EPA Designates Low-Priority Chemical Substances
On February 26, the U.S. Environmental Protection Agency (EPA) finalized its first-ever “low-priority” designations for 20 chemical substances. 85 Fed. Reg. 11069 (Feb. 26, 2020). Designation as “low-priority” means that risk evaluations are not warranted at this time for these chemicals per Toxic Substances Control Act (TSCA) Section 6(b)(1)(A) and 40 C.F.R. § 702.15.
Under TSCA, a high-priority substance is defined as a chemical substance that EPA finds, without consideration of costs or other non-risk factors, may present an unreasonable risk of injury to health or the environment because of a potential hazard or a potential route of exposure under the conditions of use, including an unreasonable risk to a potentially exposed or susceptible subpopulation identified as relevant by EPA. A low-priority substance is one that does not meet that definition based on sufficient information.
What Low-Priority Designation Means for Your Company
For companies that already manufacture, import, process, and use these chemicals, EPA’s announcement should be welcome news. This designation status under TSCA means that these chemical substances are unlikely now or in the future to be subject to costly and complex risk evaluations by EPA. All 20 substances already benefit from being on EPA’s Safer Chemical Ingredients List (SCIL). Companies who are seeking new ingredients with a low likelihood of TSCA regulation may want to consider these low priority chemicals when reformulating or designing new products. All companies who identify with these substances and want to promote EPA’s recent announcement will need to make sure that their claims and assurances are truthful, not misleading, and comply with EPA Safer Chemical and Federal Trade Commission guidelines.
Although EPA characterizes a low-priority designation as a “final, yet not permanent” finding that can be revisited, these substances have now undergone a rigorous screening for potential hazards and exposures. EPA is unlikely to turn back to these chemicals anytime soon. Nevertheless, interested stakeholders also should bear in mind that low-priority designations are final agency actions and judicially reviewable. Therefore, EPA could be challenged in court on these designations. EPA may face challenges on individual chemicals – or the entire group – by those who think that the designations are not based on sufficient evidence, fail to establish that the chemicals may not present unreasonable risks to health or the environment because of a potential hazard or a potential route of exposure, or ignore critical evidence. Groups representing potentially exposed and susceptible subpopulations may choose to disagree with the agency’s designations.
In addition, low-priority designations do not benefit from federal preemption against state action. Despite the screening nature of these reviews, Congress was confident in 2016 that a strengthened federal chemical review program would inspire confidence among the states that regulatory attention was not needed for these chemicals. Therefore, the use of these low-priority chemical substances in current and new commercial applications should represent a great choice and should present a low risk of regulatory action at both the EPA and state levels.

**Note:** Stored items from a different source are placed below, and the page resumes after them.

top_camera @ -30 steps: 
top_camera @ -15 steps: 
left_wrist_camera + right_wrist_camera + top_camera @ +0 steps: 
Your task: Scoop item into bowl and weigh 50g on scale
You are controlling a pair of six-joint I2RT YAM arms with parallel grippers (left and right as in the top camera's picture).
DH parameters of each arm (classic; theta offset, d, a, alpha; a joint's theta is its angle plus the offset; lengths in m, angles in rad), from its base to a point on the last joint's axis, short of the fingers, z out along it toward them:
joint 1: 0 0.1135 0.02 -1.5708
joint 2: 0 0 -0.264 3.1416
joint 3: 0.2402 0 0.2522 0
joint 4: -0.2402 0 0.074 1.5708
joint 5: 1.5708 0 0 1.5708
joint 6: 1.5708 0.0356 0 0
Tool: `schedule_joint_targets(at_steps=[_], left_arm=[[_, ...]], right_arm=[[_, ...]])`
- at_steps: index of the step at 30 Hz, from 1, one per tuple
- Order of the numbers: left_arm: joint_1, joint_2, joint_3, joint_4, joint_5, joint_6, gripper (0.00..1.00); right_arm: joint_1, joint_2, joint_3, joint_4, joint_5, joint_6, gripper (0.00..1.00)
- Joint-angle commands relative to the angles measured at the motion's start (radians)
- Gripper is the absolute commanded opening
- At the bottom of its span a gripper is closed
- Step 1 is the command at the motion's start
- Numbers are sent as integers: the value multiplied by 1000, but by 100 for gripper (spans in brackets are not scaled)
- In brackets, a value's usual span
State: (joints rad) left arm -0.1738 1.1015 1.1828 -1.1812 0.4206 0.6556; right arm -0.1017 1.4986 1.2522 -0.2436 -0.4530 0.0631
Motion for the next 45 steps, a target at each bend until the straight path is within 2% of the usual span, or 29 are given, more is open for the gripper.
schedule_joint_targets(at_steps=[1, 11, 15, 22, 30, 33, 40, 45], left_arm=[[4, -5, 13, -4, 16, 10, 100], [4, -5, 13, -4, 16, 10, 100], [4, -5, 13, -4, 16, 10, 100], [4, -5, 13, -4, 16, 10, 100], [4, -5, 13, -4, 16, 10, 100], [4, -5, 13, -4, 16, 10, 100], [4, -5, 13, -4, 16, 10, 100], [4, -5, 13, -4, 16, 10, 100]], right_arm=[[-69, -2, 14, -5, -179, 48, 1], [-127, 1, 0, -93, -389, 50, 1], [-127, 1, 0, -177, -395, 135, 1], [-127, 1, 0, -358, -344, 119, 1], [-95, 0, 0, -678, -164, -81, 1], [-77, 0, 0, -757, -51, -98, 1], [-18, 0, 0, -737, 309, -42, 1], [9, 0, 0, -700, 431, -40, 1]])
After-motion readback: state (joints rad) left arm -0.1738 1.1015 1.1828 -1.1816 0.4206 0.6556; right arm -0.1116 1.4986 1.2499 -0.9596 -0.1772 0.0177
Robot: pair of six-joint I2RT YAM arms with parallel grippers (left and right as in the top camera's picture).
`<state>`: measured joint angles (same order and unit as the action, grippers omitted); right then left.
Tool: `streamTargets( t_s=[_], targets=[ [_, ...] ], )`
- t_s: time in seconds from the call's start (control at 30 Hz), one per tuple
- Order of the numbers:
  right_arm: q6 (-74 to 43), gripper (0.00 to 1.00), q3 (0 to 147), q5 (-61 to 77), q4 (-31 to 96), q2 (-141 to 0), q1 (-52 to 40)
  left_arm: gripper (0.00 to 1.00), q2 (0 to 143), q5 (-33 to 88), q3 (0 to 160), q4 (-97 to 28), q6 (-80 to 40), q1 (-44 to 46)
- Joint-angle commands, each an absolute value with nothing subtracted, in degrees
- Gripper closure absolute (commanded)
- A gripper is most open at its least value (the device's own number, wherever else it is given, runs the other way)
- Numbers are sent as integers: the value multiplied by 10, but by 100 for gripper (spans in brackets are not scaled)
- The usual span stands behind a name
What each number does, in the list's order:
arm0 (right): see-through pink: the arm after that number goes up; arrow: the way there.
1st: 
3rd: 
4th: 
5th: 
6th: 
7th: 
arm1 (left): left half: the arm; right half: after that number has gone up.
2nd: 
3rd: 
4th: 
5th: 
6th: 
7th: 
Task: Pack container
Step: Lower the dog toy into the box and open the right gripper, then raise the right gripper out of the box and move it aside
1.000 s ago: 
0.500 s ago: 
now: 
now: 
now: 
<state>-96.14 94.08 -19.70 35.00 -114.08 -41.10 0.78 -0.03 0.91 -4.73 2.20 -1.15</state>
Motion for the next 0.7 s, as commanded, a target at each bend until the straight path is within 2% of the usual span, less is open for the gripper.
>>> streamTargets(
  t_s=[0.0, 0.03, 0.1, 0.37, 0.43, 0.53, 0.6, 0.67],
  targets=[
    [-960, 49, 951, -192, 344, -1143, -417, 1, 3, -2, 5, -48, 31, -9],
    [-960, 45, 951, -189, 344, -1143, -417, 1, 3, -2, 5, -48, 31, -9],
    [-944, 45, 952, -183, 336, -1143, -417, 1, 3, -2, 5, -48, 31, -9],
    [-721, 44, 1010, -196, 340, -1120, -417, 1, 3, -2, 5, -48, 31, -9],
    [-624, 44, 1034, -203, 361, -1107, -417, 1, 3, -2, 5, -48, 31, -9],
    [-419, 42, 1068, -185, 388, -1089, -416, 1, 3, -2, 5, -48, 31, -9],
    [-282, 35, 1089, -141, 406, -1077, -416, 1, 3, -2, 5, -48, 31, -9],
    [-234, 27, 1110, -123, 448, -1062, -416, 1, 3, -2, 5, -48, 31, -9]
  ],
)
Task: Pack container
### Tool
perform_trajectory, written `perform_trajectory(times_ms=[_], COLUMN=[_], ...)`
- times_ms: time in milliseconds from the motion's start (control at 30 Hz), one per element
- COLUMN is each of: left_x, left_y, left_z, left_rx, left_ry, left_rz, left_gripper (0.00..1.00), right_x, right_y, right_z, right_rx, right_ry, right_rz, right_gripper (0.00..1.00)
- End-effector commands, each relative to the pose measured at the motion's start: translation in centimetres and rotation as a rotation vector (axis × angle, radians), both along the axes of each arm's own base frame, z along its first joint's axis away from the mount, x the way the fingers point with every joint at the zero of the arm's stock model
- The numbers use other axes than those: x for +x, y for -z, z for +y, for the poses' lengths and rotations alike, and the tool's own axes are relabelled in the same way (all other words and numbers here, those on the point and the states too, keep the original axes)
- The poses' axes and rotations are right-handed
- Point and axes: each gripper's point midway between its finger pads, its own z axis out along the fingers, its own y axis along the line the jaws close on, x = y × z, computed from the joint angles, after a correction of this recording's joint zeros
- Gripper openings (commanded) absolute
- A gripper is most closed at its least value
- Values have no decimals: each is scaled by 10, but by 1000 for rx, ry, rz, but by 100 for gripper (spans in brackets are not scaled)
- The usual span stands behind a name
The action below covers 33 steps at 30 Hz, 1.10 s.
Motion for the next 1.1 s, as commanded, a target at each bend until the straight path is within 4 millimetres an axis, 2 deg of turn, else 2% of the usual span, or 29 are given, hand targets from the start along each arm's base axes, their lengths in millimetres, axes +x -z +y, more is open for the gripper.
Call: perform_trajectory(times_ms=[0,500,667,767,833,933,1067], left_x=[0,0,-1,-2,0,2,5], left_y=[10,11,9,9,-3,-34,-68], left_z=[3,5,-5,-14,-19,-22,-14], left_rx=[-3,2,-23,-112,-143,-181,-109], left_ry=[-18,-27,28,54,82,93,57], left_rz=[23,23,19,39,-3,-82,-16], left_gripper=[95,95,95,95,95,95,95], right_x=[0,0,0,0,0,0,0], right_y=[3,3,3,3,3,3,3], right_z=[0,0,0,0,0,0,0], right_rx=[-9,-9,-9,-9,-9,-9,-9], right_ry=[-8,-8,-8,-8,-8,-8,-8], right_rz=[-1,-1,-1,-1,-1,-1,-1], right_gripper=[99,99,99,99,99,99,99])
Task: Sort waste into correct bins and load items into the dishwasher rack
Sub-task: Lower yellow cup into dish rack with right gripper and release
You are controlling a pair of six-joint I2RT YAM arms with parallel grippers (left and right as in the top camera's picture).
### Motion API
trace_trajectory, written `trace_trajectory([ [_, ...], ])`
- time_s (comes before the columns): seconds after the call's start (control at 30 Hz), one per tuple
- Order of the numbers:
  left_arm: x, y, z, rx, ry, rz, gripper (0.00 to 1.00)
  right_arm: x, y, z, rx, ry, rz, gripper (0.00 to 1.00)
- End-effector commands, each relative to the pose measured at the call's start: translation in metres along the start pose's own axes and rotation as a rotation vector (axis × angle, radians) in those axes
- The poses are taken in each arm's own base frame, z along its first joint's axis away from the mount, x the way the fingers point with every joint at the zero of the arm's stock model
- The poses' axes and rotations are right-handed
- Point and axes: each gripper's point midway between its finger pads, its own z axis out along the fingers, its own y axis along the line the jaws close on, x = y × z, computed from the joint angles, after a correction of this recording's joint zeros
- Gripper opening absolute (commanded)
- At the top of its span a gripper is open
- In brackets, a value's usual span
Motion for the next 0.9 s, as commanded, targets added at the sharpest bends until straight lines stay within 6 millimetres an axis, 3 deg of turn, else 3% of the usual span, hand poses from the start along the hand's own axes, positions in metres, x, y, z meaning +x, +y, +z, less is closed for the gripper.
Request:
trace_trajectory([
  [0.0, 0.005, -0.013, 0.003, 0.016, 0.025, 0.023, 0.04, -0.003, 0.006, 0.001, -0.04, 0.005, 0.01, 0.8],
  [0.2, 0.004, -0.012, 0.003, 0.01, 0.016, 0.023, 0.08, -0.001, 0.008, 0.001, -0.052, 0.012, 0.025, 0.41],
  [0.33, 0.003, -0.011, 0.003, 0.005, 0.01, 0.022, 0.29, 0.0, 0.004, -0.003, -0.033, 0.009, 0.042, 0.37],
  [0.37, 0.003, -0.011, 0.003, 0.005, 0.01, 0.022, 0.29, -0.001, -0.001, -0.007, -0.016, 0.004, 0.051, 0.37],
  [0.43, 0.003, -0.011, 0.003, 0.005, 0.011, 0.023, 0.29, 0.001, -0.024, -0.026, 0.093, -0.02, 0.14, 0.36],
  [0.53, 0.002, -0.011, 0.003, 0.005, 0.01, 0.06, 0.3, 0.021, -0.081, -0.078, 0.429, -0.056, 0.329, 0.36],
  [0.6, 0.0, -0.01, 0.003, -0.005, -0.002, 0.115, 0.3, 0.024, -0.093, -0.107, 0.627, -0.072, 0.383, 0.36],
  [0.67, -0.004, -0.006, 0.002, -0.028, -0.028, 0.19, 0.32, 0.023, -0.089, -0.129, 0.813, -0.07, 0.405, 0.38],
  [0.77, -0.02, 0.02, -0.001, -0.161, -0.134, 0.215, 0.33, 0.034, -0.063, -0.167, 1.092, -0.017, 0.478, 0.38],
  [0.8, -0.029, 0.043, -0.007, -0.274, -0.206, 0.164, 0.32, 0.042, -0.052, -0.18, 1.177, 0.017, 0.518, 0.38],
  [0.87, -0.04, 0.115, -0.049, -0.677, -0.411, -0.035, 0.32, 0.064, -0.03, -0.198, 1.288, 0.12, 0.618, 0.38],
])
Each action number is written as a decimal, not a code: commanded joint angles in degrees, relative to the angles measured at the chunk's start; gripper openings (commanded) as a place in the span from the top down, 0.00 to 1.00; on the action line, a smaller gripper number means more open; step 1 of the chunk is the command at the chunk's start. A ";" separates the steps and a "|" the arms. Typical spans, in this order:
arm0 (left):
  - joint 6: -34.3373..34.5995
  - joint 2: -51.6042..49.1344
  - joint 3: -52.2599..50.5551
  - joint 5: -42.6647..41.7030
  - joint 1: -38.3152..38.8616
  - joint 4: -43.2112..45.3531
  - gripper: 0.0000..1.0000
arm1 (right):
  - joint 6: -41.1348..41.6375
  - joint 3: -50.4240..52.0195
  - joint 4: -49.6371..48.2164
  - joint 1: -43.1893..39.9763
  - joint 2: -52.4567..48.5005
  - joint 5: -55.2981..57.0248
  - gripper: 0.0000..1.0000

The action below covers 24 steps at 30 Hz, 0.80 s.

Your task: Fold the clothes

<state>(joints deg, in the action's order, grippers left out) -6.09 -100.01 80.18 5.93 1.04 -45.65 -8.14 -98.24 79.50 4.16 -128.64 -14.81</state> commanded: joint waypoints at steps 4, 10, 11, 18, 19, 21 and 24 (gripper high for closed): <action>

Keep in Mind that Prioritization is not Risk Evaluation
A list of the TSCA 20 low-priority chemicals can be accessed here. In reaching these designations, EPA has relied on the screening approach it describes in the guidance document entitled Approach Document for Screening Hazard Information for Low-Priority Substances Under TSCA and the criteria and considerations in TSCA section 6(b)(1)(A) and 40 C.F.R. § 702.9. Each low-priority chemical has a separate public docket where the public can view the corresponding support document containing the agency's basis for the final designation. This process also has included 90-day comment periods following initiation of the prioritization process and proposal of the designations for low-priority substances. In response to public comments, EPA has made a limited number of changes. For example, each support document was updated to address comments that certain endpoints (immunotoxicity and respiratory sensitization) were not initially included.
In announcing the final designations, EPA takes care to explain that prioritization is not a risk evaluation, and that TSCA does not require risk evaluations at the prioritization stage. Factors the agency points to for support include the statutory window of no more than one year for the entire prioritization process, the statutory requirement for EPA to designate 20 low-priority substances by December 2019, and the plain statutory text explaining that EPA is to use a “screening process” to designate “low-priority” substances “for which risk evaluations are not warranted at the time.” Nevertheless, the public comments on the rule signal that some groups expected EPA to perform a more exhaustive review and will judge the adequacy of EPA’s designations on this basis.
Prudent companies who manufacture, import, process, or use any of these chemicals will want to monitor for developments associated with judicial review and state action in the coming months. If a court were to overturn EPA’s low-priority designations for any or all of these chemicals, the agency may be forced to conduct full risk evaluations on these chemicals. The agency has taken the position that it is required to designate only 20 low-priority substances under the Lautenberg Amendments in Section 6(b)(2)(B) of TSCA. Having fulfilled this commitment, it remains to be seen if the agency takes on any future low-priority reviews. Should EPA have to legally defend these first twenty designations, after taking care to select chemicals that do not trigger any high-priority review criteria, it could tremendously disincentivize the agency from attempting to identify safer chemicals for the public in the future.